Untuk tahap pertama seleksi dilakukan di tingkat rayon Simpang Ulim, Azhari menjadi pemenangnya. Kemudian dilanjutkan ke tingkat Kabupaten Aceh Timur Azhari juga muncul sebagai juara mengalahkan peserta dari Rayon Idi dan Peureulak. Pencapaian yang luar biasa. Keberhasilan yang bukan kebetulan atau ada faktor keberuntungan, tetapi ada kerja keras dan latihan fisik yang harus dia lewati setiap hari. Aku selaku pembina selalu memantau dan mengajarkan teknik pernapasan dan teknik-teknik lain yang berkaitan dengan cabang olahraga lari.
Alhamdulillah di ajang yang bergengsi yaitu Porseni, Azhari mampu mengharumkan nama MTsN 1 Aceh Timur. Dia meraih juara 1 dalam cabang olah raga lari yang diadakan empat tahun sekali oleh kantor Departeman Agama Aceh saat itu dengan menampilkan berbagai ajang lomba dan adu bakat peserta didik dalam rangka menyambung silaturahmi sesama warga Depag.
Aku sangat bangga dan senang dengan hasil yang diperolehnya. Kupeluk dan kuucapkan selamat atas prestasi yang diraihnya. Usaha yang tidak pernah mengkhianati hasil bukan? Kulihat ada rasa puas dan bahagia terpancar dari wajah Azhari. Selamat Azhari kamu pantas mendapatkannya.

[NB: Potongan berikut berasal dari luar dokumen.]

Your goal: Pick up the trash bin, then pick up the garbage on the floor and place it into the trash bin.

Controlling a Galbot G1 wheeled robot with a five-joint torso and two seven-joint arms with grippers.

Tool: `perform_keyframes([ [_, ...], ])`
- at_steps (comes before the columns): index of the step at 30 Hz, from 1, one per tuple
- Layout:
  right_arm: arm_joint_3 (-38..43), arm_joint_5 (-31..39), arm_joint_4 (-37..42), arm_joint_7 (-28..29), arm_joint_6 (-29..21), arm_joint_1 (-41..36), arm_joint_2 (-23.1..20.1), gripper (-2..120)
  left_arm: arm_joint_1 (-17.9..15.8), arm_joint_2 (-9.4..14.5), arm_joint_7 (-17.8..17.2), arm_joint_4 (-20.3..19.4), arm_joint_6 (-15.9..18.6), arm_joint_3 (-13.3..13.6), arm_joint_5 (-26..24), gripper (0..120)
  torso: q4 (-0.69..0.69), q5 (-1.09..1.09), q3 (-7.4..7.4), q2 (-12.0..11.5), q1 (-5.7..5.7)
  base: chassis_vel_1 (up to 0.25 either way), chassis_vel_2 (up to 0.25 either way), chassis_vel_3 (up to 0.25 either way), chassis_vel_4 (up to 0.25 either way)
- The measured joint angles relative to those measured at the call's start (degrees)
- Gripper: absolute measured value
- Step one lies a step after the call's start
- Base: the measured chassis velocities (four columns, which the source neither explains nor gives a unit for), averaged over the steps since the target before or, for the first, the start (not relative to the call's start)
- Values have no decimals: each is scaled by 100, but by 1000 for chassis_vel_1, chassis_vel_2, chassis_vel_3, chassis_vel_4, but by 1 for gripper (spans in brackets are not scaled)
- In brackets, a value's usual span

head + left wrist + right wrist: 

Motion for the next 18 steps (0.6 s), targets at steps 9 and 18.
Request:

Menjelang pembagian rapor, seperti biasa sekolah mengadakan rapat kenaikan kelas. Satu per satu nama siswa yang bermasalah ditampilkan. Dipaparkan kekurangan dan kehadiran yang diperoleh mereka. Aku melihat ada satu nama tertulis di sana, yaitu Azhari. Hatiku sedih dan kecewa saat itu, kenapa namanya bisa masuk kategori siswa tinggal kelas? Bukankah selama ini dia termasuk siswa berprestasi? Ya, dia bukan sang juara di kelas, tidak pandai Matematika, IPA, IPS ataupun pelajaran Bahasa Inggris.
Aku bersikeras mempertahankan Azhari untuk naik kelas. Dalam memberi nilai terkadang guru hanya melihat kualitas otak tanpa memperhatikan kualitas otot seorang siswa. Kemampuan dan bakat seseorang pasti berbeda. Jarang ada siswa yang mampu menguasai semua mata pelajaran yang diajarkan di sekolah.
Begitu juga dengan guru hanya mampu dan profesional dengan bidang mapel yang diampunya saja. Tidak dituntut untuk menguasai sejumlah pelajaran yang ada di sekolah bukan? Jangan terlalu memaksa siswa menguasai materi yang kita ajarkan karena tugas kita tidak hanya mentransfer ilmu pengetahuan, tetapi yang paling penting adalah mentransfer nilai-nilai karakter, sehingga mereka menjadi pribadi yang lebih baik. Bisa menghargai guru, orang tua, dan teman sesama.
Kabar selanjutnya, aku hanya tahu bahwa azhari melanjutkan sekolah ke MAN 4 Aceh Timur. Banyak prestasi yang dia torehkan selama di sana. Salah satunya menjadi juara dua tingkat nasional yang diadakan di Palembang, Sumatra Selatan. Dia selalu menjadi kebanggaan sekolah. Azhari pernah menjadi pemain bola di PSKBS Kuta Binjei beberapa tahun yang lalu. Aku tidak pernah tahu lagi kabar selanjutnya. Hingga kami bertemu hari ini. Dia masih mengenalku dan memanggilku, “Pak, Bapak masih kenal saya?
Lama aku berpikir untuk mengingat siapa sosok yang ada di hadapanku.
“Saya Azhari, Pak, siswa Bapak di MTsN 1Aceh Timur. Bapak pernah bawa saya ke Kuta Cane ikut lomba lari.”
“Ya, Bapak ingat sekarang. Sudah besar kamu, Nak, Bapak hampir tidak mengenalimu lagi,” kataku padanya.
Kami saling berpelukan layaknya seorang sahabat yang sudah lama tidak berjumpa, saling melepaskan rasa rindu yang mendalam. Pengalaman bersama Azhari menjadi kenangan yang berharga dalam kehidupan untuk menyingkapi makna hidup sesungguhnya.
Kreativitas dan kerja keras Azhari hampir terputus karena kesalahan kecil yang kita lakukan. Aku sempat berpikir andai saat itu Azhari tinggal kelas, dia memilih putus sekolah dan menjadi anak pinggiran yang setiap hari hanya berteman dengan laut, ombak, dan tambak. Tidak terpikir bagaimana masa depan yang akan menunggunya kelak. Bagaimana menjalani kehidupan yang serba susah dan penuh perjuangan. Selamat Azhari, semoga kamu memperoleh kebahagiaan dunia dan akhirat. Aamiiin ya Rabal alamin.
Tulisan ini telah dimuat dalam buku yang berjudul “Secuil Kisah Semesta Cinta” pada tahun 2022 lalu.